Мельхиот наслаждался. Его мелкие сомнения рассыпались сами собой. Он купался в ненависти Джейси. Она была сильной. Сильнее всех его ожиданий. Намного сильнее, чем раньше. Она как прилив, волнами билась о его берега. Жалила его душу. Он жадно впитывал ее. Упивался ей. И не мог напиться.
«Еще не сейчас.»
— Наплевать.
Он развернулся и пошел в дом.
— Ты мразь, Мельхиот! Ты законченная тварь. Я знаю, что скрывается под твоим безразличным лицом. Под этим чистеньким, благородным мундиром.
Заинтересованные криком лица показывались через деревья фасада, в соседних домах переулка.
— Ты самый большой ублюдок, каких носила эта земля!
— Радостные новости, сын. — подскочил к нему отец. — Твоя сестра приедет к нам уже завтра. Прибыл паж с её вещами. Она погостит у нас неделю.
«Беда никогда не приходит в одиночку».
— Что там за шум?
— Ничего. Меня навестили… старые друзья.
— О-о. — протянул сконфуженный Рональд. В его глазах вспыхнул испуг. Сердце бухнуло в груди.

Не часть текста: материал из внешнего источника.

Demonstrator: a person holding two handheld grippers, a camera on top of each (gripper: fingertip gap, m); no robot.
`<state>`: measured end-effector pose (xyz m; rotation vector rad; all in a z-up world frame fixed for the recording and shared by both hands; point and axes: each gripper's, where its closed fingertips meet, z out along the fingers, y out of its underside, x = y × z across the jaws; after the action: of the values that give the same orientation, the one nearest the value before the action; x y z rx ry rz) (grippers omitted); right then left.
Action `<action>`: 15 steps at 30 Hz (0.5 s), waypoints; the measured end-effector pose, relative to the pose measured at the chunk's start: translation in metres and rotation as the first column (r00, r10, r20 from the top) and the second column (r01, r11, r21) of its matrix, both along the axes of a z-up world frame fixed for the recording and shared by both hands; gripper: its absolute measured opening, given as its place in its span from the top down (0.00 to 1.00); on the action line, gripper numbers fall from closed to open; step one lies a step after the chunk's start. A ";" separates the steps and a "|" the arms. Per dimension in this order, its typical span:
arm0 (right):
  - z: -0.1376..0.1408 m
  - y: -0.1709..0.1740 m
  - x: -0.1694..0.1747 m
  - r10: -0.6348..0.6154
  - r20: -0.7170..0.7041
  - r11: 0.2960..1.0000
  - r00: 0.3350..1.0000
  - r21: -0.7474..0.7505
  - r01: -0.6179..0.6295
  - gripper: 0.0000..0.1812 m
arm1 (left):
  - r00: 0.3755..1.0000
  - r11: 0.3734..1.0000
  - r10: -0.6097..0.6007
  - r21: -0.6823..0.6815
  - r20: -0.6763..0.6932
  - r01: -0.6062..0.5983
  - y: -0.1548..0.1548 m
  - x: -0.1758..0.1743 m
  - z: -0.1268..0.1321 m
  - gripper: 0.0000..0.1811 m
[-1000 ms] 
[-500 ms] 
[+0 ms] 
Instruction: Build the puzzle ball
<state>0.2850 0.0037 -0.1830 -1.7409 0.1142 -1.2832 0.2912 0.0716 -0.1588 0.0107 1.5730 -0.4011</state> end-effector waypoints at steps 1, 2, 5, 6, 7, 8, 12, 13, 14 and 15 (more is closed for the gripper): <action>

— Я надеюсь, не-е… — протянул он, с опаской посматривая на сына.
— Нет. — отрезал Мельхиот.
— Если ты хочешь поговорить об этом.
— Нет. — «Слишком поздно, старик.»
Отец смотрел на него в сомнении некоторое время. Надежда и вера, постепенно, снова побеждали в его взгляде. Наконец он улыбнулся, вспомнив что-то важное.
— Мы готовим ужин в честь полного воссоединения семьи. Скромный, но все же. Завтро в шесть часов. Не принимай никаких планов.
— Ясно.
Реакция Мельхиота привела его в некоторую растерянность.
— Если бы ты знал, как сильно мы с матерью ждали этого дня. Как мы надеялись. — проникновенно сказал он, боясь взглянуть ему в глаза. — «Как же ты изменился за эти годы.»
Не дождавшись ответа, Роланд глубоко вздохнул. Его рот то открывался, то закрывался, словно он хотел что-то еще сказать. Но лишь вздохнул еще раз.
— В шесть часов, сын. — прозвучал приговор.
Сон не шел. Кошмары, изорваной чередой сменяющих, сливающихся: событий прошлого, и химерических, безумных картин, не являлись ему. Лучше бы он видел кошмары. Он валялся в своей комнате и, в который раз, слушал грохот и приглушенные вопли из соседних апартаментов. Сегодня сударыня Энн, со своим фаворитом, который практически не появлялся на глазах, особенно разошлись.
Он лежал, и по его телу разливалась отвратительная слабость. Ему начинало казаться, что он снова лежит на жестком соломенном настиле, в лазарете клириков. Не способный пошевелить и пальцем.
Ему хотелось вскочить из-за этого. Схватить ноющей от старой боли рукой меч. Разнести все сначала здесь. Потом проломить стену, и изрубить все там. Вместе с этой похотливой парочкой. В щепки, в кровавые лоскуты. И еще мельче. Он хотел что бы другие испытали на себе тот ад, что творится в его душе. Что бы он прикоснулся к ним.
Но он не мог. Ненависть, которая хотела прорваться из клетки его самообладания, как дикий, неукротимый зверь рвется из клетки истязателей. Ярость, которую он загонял, вбивал вглубь себя пудовыми кулаками логики и разумными доводами. Сжигали его изнутри, как кислота.